Similarly, Hannah’s attachment to communism is more comprehensible to Sally—May Day parades, Saturday night socials, the singing of folk songs—than is Burke’s, for whom “it was something hard.” Both parents have drifted away from the Party without losing their loyalty to what they understood to be its ideals if not its practice. They still attend reunions of the Abraham Lincoln Brigade and still argue vehemently with their socialist friends who, according to Burke, “believe that you can make an omelette without breaking eggs.” But Sally and her brother are warned never to tell anybody that their parents used to be Communists.

The weight of her parents’ involvement in political and social causes hangs over Sally as she grows up in suburban Teaneck, New Jersey, and follows her into later life. She envies it while accepting the fact that she will probably never find its equivalent. She loves the songs of Bob Dylan and half—but only half—accepts the fact that she is what a man who eventually becomes her lover calls her: a “Dylanist”—someone who does not believe in causes, who believes only in feelings.

Sally had always assumed that she was the heroine of her own life….

But now she saw that this might not be true…. Her parents were in the thick of life: staying up all night trying to help some very poor people win a raise and a touch of dignity. While she sat in her room, dumbfounded, listening to an album she’d listened to a thousand times before…. If she were to be written about she’d be written about as a victim of a blank time…. She was locked into a small story of private life.

But the novel continues, and Sally, when we last see her, is pregnant and trying to decide whether to keep the baby and to marry her lover, the patient Ben, who is, even in these diminished times for organized labor, a committed union man; we are left with the impression, if not the conviction, that she will.

Morton describes Sally’s confusions as well as her yearnings with delicacy and insight. His characters are never reduced to caricature. After telling us that Burke “was dedicated, body and soul, to the overthrow of the capitalist order,” the narrator intervenes conversationally:

But let’s not get carried away here. He was a guy from Flushing. He loved Abraham Lincoln. He loved DiMaggio. At the union office he read the Daily Mirror—a tabloid with a great sports section.
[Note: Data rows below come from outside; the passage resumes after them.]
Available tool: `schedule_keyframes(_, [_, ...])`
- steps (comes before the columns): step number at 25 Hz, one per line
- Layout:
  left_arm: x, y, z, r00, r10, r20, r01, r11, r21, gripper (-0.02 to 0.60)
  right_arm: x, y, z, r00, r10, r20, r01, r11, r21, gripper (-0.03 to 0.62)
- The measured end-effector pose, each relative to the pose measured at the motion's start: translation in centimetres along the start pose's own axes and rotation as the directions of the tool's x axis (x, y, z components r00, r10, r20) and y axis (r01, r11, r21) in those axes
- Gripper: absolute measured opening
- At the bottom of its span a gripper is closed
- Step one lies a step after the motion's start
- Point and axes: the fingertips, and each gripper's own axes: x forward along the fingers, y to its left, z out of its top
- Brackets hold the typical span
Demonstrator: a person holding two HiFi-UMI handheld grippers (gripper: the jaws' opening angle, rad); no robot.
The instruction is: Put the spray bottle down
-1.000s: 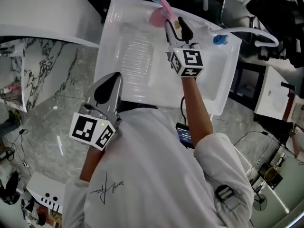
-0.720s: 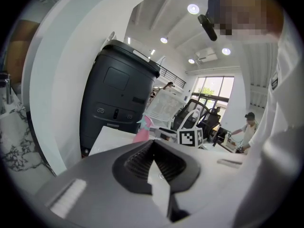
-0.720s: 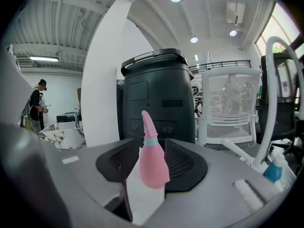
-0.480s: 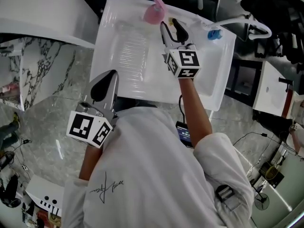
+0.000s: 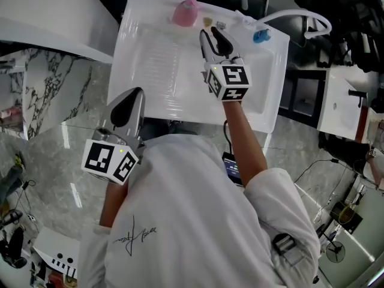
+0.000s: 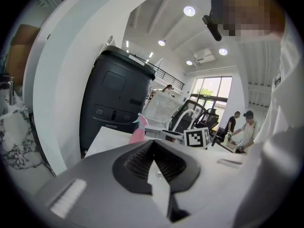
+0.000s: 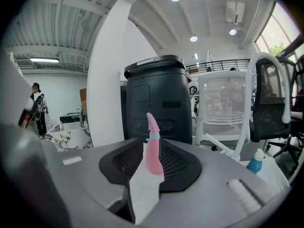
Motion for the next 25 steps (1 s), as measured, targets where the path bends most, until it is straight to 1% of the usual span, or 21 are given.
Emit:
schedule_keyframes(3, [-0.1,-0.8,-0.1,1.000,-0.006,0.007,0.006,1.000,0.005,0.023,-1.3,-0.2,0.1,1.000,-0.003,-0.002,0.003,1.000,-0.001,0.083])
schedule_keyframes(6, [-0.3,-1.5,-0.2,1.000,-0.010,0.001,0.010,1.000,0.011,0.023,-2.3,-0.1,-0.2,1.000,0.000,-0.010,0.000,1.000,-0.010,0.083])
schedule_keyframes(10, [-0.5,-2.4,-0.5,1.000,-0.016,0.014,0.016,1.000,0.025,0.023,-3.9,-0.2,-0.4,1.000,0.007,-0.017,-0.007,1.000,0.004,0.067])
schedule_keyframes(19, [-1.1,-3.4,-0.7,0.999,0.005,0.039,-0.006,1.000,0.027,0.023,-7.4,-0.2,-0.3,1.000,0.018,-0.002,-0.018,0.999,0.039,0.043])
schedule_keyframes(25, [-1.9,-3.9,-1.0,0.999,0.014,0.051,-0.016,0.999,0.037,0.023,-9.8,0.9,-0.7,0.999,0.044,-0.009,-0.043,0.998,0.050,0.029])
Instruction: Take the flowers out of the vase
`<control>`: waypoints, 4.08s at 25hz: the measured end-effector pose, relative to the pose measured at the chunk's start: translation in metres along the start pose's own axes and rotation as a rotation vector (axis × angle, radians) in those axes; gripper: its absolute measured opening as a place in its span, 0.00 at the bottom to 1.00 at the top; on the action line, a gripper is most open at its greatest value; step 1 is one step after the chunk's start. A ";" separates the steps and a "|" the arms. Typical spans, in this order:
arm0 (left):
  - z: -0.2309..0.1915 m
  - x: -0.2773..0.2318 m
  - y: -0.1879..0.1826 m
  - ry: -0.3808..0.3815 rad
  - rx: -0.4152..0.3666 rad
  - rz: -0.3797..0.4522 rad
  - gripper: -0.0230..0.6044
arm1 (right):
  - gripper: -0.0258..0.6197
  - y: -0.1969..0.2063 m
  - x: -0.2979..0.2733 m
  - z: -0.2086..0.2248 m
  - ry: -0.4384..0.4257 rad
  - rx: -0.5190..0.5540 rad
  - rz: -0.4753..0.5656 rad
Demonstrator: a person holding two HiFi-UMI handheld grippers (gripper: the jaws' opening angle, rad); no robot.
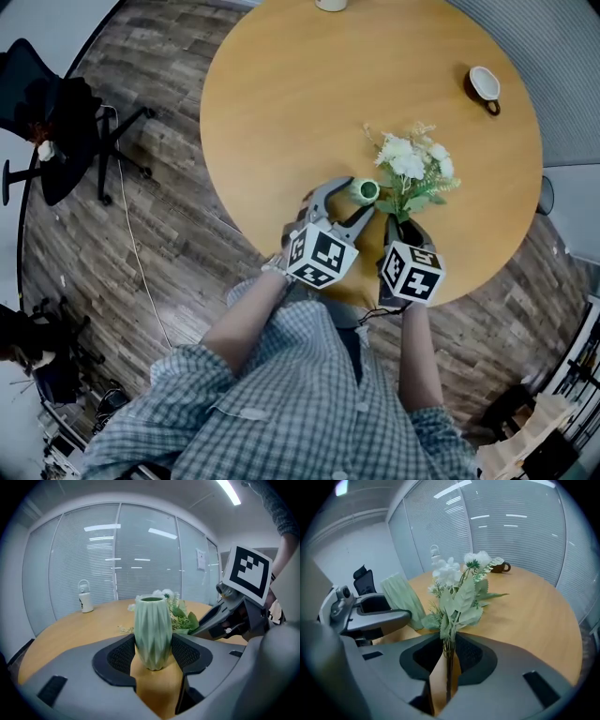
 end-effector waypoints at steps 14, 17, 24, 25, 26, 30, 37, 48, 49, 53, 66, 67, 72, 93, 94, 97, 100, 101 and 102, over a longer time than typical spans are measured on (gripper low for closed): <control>0.000 0.006 -0.004 0.034 0.082 0.018 0.45 | 0.29 0.011 0.006 -0.007 0.003 0.072 0.016; 0.000 0.012 -0.007 0.043 0.082 0.022 0.45 | 0.30 0.008 0.015 -0.007 0.009 0.089 0.034; -0.007 0.031 -0.014 0.038 0.085 0.038 0.45 | 0.29 -0.002 0.036 -0.013 0.022 0.103 0.093; -0.009 0.035 -0.016 0.038 0.082 0.043 0.45 | 0.29 -0.004 0.040 -0.014 0.028 0.106 0.114; -0.011 0.039 -0.018 0.037 0.081 0.051 0.44 | 0.29 -0.007 0.044 -0.014 0.037 0.108 0.139; -0.022 0.056 -0.035 0.001 0.071 0.108 0.33 | 0.29 -0.020 0.065 -0.016 0.071 0.119 0.248; -0.036 0.087 -0.066 0.013 0.052 0.134 0.05 | 0.08 -0.054 0.110 -0.025 0.087 0.088 0.476; -0.043 0.136 -0.120 0.004 0.045 0.244 0.05 | 0.05 -0.086 0.161 -0.050 -0.033 0.090 0.628; -0.043 0.141 -0.126 -0.001 0.037 0.257 0.05 | 0.05 -0.089 0.166 -0.051 -0.033 0.092 0.641; -0.045 0.159 -0.146 -0.026 -0.019 0.313 0.05 | 0.05 -0.095 0.184 -0.052 -0.030 0.082 0.689; -0.041 0.169 -0.158 -0.016 0.013 0.359 0.05 | 0.05 -0.116 0.188 -0.058 -0.064 0.142 0.725; -0.042 0.169 -0.159 -0.019 0.013 0.359 0.05 | 0.05 -0.117 0.188 -0.059 -0.068 0.145 0.726; -0.046 0.171 -0.158 -0.033 0.006 0.361 0.05 | 0.05 -0.119 0.188 -0.065 -0.077 0.163 0.721; -0.053 0.165 -0.157 -0.055 0.005 0.370 0.05 | 0.05 -0.122 0.178 -0.073 -0.079 0.234 0.691; -0.054 0.165 -0.158 -0.056 0.006 0.372 0.05 | 0.05 -0.122 0.178 -0.073 -0.079 0.233 0.690; -0.055 0.165 -0.158 -0.058 0.009 0.372 0.05 | 0.05 -0.123 0.178 -0.073 -0.077 0.234 0.689; -0.057 0.164 -0.158 -0.056 0.010 0.372 0.05 | 0.05 -0.123 0.177 -0.073 -0.075 0.234 0.687; -0.057 0.164 -0.157 -0.054 0.009 0.370 0.05 | 0.05 -0.123 0.177 -0.073 -0.075 0.233 0.687; -0.057 0.164 -0.157 -0.053 0.008 0.369 0.05 | 0.05 -0.123 0.177 -0.073 -0.073 0.231 0.687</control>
Point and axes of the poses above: the fingertips, and each gripper's own axes: x backward along the fingers, z to its right, y out of its underside, the point moved 7 cm from there along x, backward along the fingers
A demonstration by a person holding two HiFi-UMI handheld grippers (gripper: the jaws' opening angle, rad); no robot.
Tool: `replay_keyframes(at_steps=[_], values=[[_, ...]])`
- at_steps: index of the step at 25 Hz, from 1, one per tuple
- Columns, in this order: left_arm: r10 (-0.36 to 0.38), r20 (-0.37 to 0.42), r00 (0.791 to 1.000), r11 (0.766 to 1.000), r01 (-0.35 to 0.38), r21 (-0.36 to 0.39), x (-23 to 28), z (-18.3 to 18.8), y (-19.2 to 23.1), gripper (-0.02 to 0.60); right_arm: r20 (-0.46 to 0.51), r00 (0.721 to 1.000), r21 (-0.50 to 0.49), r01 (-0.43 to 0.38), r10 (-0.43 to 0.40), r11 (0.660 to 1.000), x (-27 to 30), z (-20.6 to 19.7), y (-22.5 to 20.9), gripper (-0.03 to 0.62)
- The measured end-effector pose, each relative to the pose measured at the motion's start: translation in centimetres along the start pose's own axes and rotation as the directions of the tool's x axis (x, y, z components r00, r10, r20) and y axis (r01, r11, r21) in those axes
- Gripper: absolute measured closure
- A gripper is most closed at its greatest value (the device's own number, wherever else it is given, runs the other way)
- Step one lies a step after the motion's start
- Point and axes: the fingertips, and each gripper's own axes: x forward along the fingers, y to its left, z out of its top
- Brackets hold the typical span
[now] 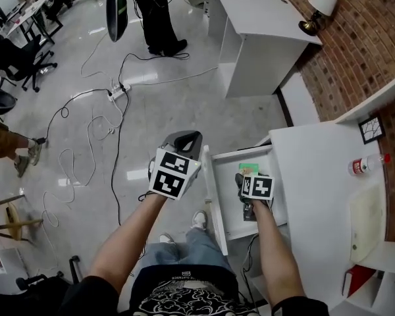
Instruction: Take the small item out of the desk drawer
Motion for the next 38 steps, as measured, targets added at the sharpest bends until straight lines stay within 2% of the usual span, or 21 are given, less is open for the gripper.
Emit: replay_keyframes(at_steps=[7, 14, 21, 26, 31, 38], values=[[0.016, 0.023, 1.000, 1.000, -0.015, -0.012, -3.2, 1.6, 1.0, 0.577, 0.111, 0.994, -0.022, 0.004, -0.002, 1.000, -5.0, 4.4, 1.8, 0.250], [0.044, 0.043, 0.998, 0.999, -0.045, 0.019, -6.8, 3.9, 2.4, 0.577, 0.264, 0.964, -0.101, -0.016, 0.042, 0.995, -11.5, 10.5, 5.5, 0.250], [0.101, 0.067, 0.993, 0.994, -0.103, 0.027, -10.6, 5.3, 4.6, 0.577, 0.402, 0.903, -0.205, -0.076, 0.155, 0.976, -17.1, 15.6, 11.4, 0.250], [0.161, 0.101, 0.982, 0.986, -0.164, 0.016, -13.3, 6.3, 7.0, 0.577, 0.478, 0.847, -0.281, -0.106, 0.235, 0.954, -20.3, 19.1, 16.4, 0.250], [0.239, 0.139, 0.961, 0.971, -0.239, -0.016, -16.2, 7.0, 9.4, 0.577, 0.531, 0.790, -0.327, -0.144, 0.307, 0.934, -22.7, 21.3, 20.5, 0.250], [0.330, 0.182, 0.926, 0.944, -0.327, -0.046, -20.9, 8.2, 12.1, 0.577, 0.567, 0.726, -0.407, -0.164, 0.389, 0.899, -25.6, 22.9, 25.5, 0.250]])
He kept it hidden inside a copy of the Daily Worker, because the more pious of the comrades would have disapproved.

Whatever their idiosyncrasies or obsessions, Morton’s characters exist within the realm of the “normal”; they are never freaks or monsters, and Morton has the ability—rarer than one might think—to make the “normal” both interesting and amusing. He regularly exhibits what might be called a friendliness toward his characters that is both clear-eyed and unsentimental—an attitude reflected in the informal, unpretentious, but emotionally accurate quality of his writing. Here, for example, is the way Morton records a turning point in Sally’s grief over the loss of her father:

But at the supermarket she had to choose between skim milk and low-fat milk, and she had to choose between the cottage cheese she liked and the cheaper kind that her mother preferred to buy; she had to examine critically the various cuts of meat, numbing herself to the thought that this had been life too, this meat; and after she presented her coupons and watched the cash register girl “like a hawk” as her mother had taught her to do, and after she paid, and received her change, and lugged the two bags out to the car, and after trying for a moment to resist the temptation of turning on WNEW, Where Rock Lives—after doing all this she discovered, to her sorrow, that life was already going back to normal, and that the sense of its preciousness wasn’t something she was going to be able to keep.